(SOURCE DATA)

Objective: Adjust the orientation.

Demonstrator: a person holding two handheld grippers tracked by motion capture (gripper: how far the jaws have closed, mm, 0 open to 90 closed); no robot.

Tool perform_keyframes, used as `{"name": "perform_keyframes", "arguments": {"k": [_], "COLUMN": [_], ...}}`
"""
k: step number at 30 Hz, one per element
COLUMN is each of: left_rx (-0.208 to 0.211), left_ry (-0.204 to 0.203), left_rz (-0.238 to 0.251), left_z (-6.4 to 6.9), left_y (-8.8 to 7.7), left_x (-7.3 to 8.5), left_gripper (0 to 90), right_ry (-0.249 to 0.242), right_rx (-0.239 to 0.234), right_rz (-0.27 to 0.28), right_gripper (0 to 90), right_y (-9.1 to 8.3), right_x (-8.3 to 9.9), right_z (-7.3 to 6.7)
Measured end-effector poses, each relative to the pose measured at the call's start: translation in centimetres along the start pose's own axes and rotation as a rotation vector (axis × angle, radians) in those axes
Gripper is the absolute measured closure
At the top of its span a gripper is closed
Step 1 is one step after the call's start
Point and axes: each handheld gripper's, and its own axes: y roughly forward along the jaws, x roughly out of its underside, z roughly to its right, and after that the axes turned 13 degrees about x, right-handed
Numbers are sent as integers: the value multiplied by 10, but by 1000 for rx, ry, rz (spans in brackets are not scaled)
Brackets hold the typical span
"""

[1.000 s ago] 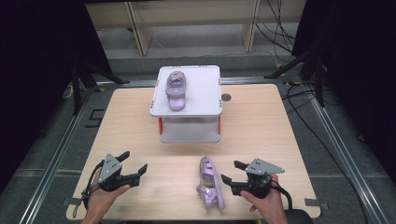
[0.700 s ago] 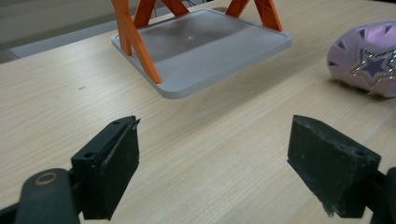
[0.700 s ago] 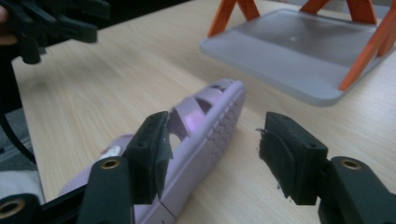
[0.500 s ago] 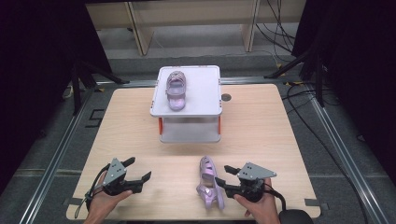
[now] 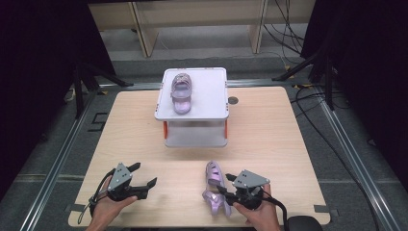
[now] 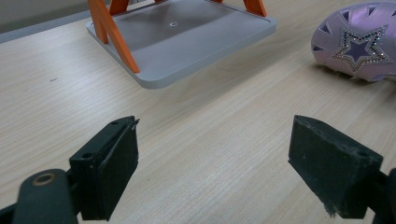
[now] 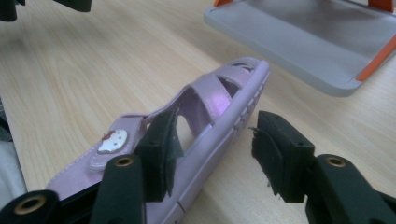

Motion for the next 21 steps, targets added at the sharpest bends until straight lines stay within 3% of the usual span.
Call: {"name": "perform_keyframes", "arguments": {"k": [3,5,6,11,14,16,17,19,21], "left_rx": [9,0,-2,-1,-5,-8,-7,0,-8], "left_ry": [-2,9,-7,7,6,8,5,13,2], "left_rz": [12,-1,1,15,23,1,5,19,19], "left_z": [-1,-2,0,-3,-3,-3,-3,-5,-4], "left_y": [2,1,0,0,-1,-3,-3,-1,-2], "left_x": [1,1,0,-1,0,-1,0,0,0], "left_gripper": [156,156,156,156,156,156,156,156,156], "right_ry": [14,-18,3,18,63,80,101,94,83], "right_rx": [-17,-14,-19,-13,-12,-11,-28,-13,-46], "right_rz": [-21,-9,-17,-34,-63,-69,-81,-77,-86], "right_gripper": [560,571,573,579,578,577,576,573,567], "right_y": [2,4,4,3,2,2,3,4,5], "right_x": [1,1,1,2,5,8,9,9,10], "right_z": [0,3,2,7,15,19,20,22,25]}}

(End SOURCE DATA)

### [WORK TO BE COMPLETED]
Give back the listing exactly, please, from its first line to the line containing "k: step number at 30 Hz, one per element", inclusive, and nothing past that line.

### [EXERCISE RESPONSE]
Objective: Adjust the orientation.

Demonstrator: a person holding two handheld grippers tracked by motion capture (gripper: how far the jaws have closed, mm, 0 open to 90 closed); no robot.

Tool perform_keyframes, used as `{"name": "perform_keyframes", "arguments": {"k": [_], "COLUMN": [_], ...}}`
"""
k: step number at 30 Hz, one per element

For this exercise, nothing further remains.